It follows up on the first Danger Zones and Stepping Stones report which was launched in 2016. The original report proposed a new approach to assessing temporary living situations, following qualitative research done with young service users.
Find the full report, executive summary and appendices available to download at the bottom of the page.
The second phase of research has revealed the scale of harm that young people in temporary accommodation can be subject to.
Around one in five young women responding to the survey had been sexually abused or exploited whilst out of stable accommodation, and around a quarter of respondents identifying as LGBT had engaged in sexual activity in return for a place to stay.
The report was based on a survey of people aged from 16 to 25 using homelessness services across England. It found that over half of those surveyed had been harmed whilst in temporary living arrangements.

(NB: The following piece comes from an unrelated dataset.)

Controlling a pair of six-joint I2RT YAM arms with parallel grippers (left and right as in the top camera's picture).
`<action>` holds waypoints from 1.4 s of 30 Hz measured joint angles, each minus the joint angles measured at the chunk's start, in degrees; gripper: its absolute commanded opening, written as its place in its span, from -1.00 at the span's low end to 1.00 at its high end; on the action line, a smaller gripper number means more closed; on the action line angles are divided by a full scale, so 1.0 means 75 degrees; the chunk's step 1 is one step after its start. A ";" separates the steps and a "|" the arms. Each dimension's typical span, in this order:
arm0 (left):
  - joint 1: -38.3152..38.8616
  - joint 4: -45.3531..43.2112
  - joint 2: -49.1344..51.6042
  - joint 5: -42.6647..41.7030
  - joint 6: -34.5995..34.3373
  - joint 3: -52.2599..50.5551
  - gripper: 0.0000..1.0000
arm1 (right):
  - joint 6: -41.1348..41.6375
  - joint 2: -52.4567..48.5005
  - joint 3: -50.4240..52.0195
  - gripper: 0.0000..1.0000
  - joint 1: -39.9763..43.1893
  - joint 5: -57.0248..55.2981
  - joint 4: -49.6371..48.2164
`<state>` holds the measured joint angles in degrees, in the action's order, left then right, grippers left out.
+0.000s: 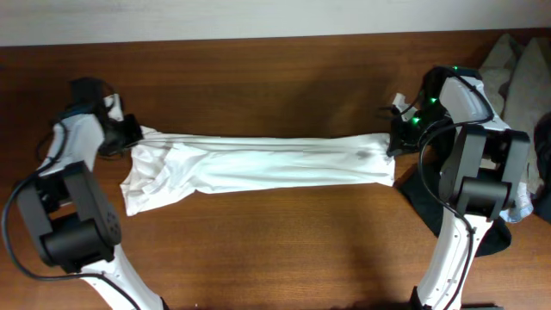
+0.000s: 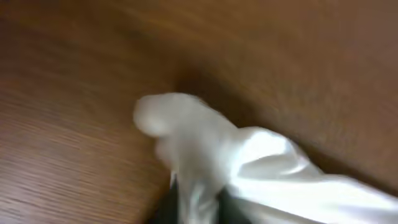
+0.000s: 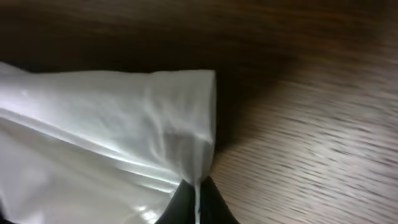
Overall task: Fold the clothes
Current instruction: 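Hold the folded strip's ends with both grippers and pull it straight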
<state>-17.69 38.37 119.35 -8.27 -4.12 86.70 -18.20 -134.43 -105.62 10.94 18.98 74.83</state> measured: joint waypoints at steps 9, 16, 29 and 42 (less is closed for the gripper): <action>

This figure rose to two-thirds of the people identifying as LGBT, 66 percent of whom had experienced harm in temporary living arrangements.
Harm done to the young people surveyed included mental, emotional, sexual and physical abuse, pressure to drink alcohol and take drugs and property being stolen or damaged.
In response to these findings, Depaul UK called on the Government to reconsider planned changes to supported accommodation. Supported Accommodation refers to housing where accommodation and support are provided together; services which the report showed are safer for young people than informal arrangements.
Funding reforms have been proposed which threaten the future of supported accommodation for people facing homelessness. Depaul UK and other organisations have been critical of the Government’s proposals.
Acting CEO of Depaul UK Ian Brady said: “We are calling on the Government to rethink these reforms to ensure that sufficient and secure long-term funding is made available for vital supported accommodation projects.”